How to understand libra, and what can be its future? There is a lot to say, and many more questions.
Here are 5 questions about Libra:
- Libra will not be a sovereign currency such as the euro or the yen – despite what Bruno Lemaire says. It would lack for that to have legal tender on a certain territory, just as the euro has legal tender on the territory of the States which adopted it as money, that is to say that there is an obligation the debtor to accept it as payment. On the other hand, no one will be obliged to accept to be paid in libras, in no country. It is not clear, however, that it makes a real difference, so popular are social media
- The libra will not be a cryptocurrency – or cryptoactif or cryptojeton whichever name one chooses to give it – in the sense of eg bitcoin or ether. Indeed, this currency will be governed centrally by an intermediary to which the holders of libras will be forced to trust, not in a decentralized and disintermediated way like bitcoin – and this independently of the use for the libra of the technology of chain of blocks, which is not enough to make a cryptocurrency literally. The libra will be a fiduciary currency, such as euro, dollar or Swiss franc, “fiduciary” derived from the Latin word for trust: it will be good for the holders of libras to trust the actors (a hundred) established for its management. It is these actors who will collectively constitute the intermediary in question
- Why then use blockchain technology? A good old database would have been enough. There may be some sacrifice to a buzzword – an advertising aspect.
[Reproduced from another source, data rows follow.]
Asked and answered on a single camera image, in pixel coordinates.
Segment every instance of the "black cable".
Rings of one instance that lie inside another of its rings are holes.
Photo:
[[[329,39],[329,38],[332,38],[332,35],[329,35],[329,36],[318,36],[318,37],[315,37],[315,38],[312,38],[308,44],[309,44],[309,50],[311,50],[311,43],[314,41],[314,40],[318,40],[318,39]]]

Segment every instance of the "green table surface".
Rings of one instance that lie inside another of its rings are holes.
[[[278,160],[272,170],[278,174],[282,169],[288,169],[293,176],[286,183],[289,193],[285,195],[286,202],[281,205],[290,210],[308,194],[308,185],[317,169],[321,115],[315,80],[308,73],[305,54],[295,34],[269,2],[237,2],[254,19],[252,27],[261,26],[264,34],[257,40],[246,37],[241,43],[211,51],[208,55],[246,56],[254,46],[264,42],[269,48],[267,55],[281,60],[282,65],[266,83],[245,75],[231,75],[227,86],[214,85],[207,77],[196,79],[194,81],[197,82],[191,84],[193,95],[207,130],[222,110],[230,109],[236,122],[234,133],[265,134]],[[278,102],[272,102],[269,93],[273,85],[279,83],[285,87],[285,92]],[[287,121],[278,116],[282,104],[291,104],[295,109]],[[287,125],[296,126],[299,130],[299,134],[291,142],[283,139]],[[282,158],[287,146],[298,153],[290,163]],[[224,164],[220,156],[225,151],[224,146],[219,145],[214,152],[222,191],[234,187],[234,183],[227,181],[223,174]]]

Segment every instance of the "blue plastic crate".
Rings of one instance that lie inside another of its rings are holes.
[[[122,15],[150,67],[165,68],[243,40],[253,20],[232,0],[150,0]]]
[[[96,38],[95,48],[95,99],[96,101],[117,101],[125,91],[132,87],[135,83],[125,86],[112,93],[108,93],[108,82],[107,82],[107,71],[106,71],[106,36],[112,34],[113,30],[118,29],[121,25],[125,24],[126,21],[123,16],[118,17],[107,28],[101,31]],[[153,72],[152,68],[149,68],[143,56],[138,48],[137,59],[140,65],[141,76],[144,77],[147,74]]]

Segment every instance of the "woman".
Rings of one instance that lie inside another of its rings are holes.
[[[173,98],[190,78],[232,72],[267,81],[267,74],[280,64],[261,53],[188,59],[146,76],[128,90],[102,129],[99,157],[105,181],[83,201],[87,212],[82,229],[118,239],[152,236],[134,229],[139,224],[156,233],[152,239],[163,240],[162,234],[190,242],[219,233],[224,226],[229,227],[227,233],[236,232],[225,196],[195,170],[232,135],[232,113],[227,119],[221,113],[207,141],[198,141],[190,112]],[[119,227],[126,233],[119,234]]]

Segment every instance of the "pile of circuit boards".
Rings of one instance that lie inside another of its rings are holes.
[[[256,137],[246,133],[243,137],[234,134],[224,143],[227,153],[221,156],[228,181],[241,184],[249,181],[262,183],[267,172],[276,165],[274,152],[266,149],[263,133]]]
Most of all, there seems to be a desire to inspire confidence by stressing that no, it is not Facebook who will control libra – see, what would you believe? – since it will be a hundred enterprises and various institutions in total. And it is easy to understand that Facebook is asking itself the question of the confidence that it is a question of inspiring, given its relationship, say, “complicated” to the common morality as to the respect of its users
- Is this speech credible? In the bitcoin system, to take control of the network would have to gather more than 50% of its computing power. And in the libra system? Will the rule be similar? In this case, what will be the distribution of computing powers among the hundred actors at the base of the system, theoretically equal to each other? Facebook, or this small subgroup of giant firms among the one hundred, would it not have a position “more equal than others”, simply because of the enormous power of its servers?
- Apart from the extension of its field of intervention – a classic concern for any developing company – a motivation for this project could be the collection of financial and payment data, for own use or resale to interested parties. Facebook protests its great gods that this is not his intention naturally, again the system of distributed control over a hundred players is put forward … but the technical infrastructure will be that of Facebook, especially for the payment software “Calibra” provided for the management by everyone of its portfolio of libra. And any “code of good conduct” put forward by a company could be diverted all the more easily that it masters the technical foundation of the whole.